Part of that research looked at how the loss of quotas affected rural communities through the accumulation of quotas in larger communities and companies. 

“A lot of small-scale fishing, a lot of small boats were put out business,” Chambers said. “If you have a small fishing town and the fishermen leave, then a lot of times all the other support industries can’t support themselves, either,” for example, net builders and processing plants. 

“It’s important because there’s a lot more to fishing than just people making money,” Chamber said “There’s a lot of stuff written about how this is in people’s souls. It’s sort of easy to imagine that being a fisherman is more than a job.” 

But what happens when that livelihood and identity is taken away through a rationalization process? 

“Do they see themselves still being a fisherman, still being part of that world?” Chambers asks. “Would they want to come back if they could?
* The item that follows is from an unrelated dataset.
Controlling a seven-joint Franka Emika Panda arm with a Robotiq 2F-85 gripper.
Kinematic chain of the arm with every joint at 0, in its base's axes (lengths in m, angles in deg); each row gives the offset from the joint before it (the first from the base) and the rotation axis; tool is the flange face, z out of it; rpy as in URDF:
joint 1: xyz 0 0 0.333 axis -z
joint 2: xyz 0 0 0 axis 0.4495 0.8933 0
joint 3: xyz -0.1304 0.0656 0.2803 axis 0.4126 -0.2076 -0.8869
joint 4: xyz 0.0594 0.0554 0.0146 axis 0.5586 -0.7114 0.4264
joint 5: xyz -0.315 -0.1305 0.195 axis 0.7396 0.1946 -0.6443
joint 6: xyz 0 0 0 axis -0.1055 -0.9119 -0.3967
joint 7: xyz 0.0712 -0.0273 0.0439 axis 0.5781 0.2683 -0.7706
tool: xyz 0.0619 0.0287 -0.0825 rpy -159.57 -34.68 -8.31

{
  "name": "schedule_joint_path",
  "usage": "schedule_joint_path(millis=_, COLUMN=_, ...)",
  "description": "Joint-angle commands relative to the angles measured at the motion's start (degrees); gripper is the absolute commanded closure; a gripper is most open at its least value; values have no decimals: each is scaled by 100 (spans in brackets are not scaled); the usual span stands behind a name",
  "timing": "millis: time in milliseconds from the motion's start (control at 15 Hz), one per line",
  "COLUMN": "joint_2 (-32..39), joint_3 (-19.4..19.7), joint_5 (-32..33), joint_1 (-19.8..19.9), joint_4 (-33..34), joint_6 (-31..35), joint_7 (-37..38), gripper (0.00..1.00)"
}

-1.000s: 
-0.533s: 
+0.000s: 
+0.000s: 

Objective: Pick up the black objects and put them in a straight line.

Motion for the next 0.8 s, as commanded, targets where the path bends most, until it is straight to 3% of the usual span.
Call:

Do they find themselves being able to be involved in the management talks?”

Chambers is also interested in researching how marine tourism, such as whale watching, may play a role in changes from commercial fishing, and how it may represent a new way of viewing how the ocean is used to make a living.

“I think the neat thing for the Fulbright is that it gives me a platform to say I am a researcher from the U.S. and I’m trying to think about these things in the broader context of global change — whether it’s climate or environmental or economic,” she said. 

Chambers is one of four graduate students at the UAF School of Fisheries involved in an interdisciplinary program focused on sustainability of marine ecosystems in Arctic regions, funded by the National Science Foundation. 

That interdisciplinary approach includes subjects like anthropology and economics when studying fisheries. 

“Fisheries aren’t just the fish,” Chambers said. “A lot of times it’s viewed as just the animal, and I think that it is interesting to realize that there’s this whole other social world there that’s centered on fish. 

Chambers will travel to Iceland in September and conduct research there until May 2012. She will return to Kodiak thereafter to continue her research.